In June 2022 the Local Government Boundary Commission for England made The Tameside (Electoral Changes) Order 2022, which officially abolished the existing 19 wards and created 19 new wards with different boundaries. Because of this change, all 57 seats on the council, three per ward, are to be contested.

Electoral process 
The election will take place using the plurality block voting system, a form of first-past-the-post voting, with each ward being represented by three councillors. The candidate with the most votes in each ward will serve a four-year term ending in 2027, the second-placed candidate will serve a three-year term anding in 2026 and the third-placed candidate will serve a one-year term ending in 2024.

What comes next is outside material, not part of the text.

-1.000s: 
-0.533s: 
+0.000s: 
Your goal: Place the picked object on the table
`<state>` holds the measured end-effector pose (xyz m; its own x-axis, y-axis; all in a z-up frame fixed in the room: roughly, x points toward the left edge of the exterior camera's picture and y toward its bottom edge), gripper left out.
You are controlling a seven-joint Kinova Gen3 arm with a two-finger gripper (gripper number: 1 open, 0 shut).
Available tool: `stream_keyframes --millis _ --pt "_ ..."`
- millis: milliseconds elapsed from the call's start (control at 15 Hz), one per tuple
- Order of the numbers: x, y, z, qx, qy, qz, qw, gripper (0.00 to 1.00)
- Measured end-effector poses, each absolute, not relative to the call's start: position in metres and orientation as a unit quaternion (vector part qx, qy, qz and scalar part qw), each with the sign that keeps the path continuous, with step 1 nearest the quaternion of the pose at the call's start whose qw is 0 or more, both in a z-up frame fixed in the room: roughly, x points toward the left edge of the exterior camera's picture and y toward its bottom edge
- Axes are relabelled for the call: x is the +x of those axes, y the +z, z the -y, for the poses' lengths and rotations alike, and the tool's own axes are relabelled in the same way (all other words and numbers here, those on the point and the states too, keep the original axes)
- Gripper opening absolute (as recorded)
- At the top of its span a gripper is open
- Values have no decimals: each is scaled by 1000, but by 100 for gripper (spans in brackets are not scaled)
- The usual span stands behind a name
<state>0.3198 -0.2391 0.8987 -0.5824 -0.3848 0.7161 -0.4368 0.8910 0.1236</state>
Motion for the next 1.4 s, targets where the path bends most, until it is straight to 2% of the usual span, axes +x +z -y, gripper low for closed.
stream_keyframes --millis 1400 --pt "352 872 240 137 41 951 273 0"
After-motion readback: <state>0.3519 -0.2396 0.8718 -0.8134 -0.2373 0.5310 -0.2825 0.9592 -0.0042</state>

All registered electors (British, Irish, Commonwealth and European Union citizens) living in Oldham aged 18 or over will be entitled to vote in the election. People who live at two addresses in different councils, such as university students with different term-time and holiday addresses, are entitled to be registered for and vote in elections in both local authorities. Voting in-person at polling stations will take place from 07:00 to 22:00 on election day, and voters will be able to apply for postal votes or proxy votes in advance of the election.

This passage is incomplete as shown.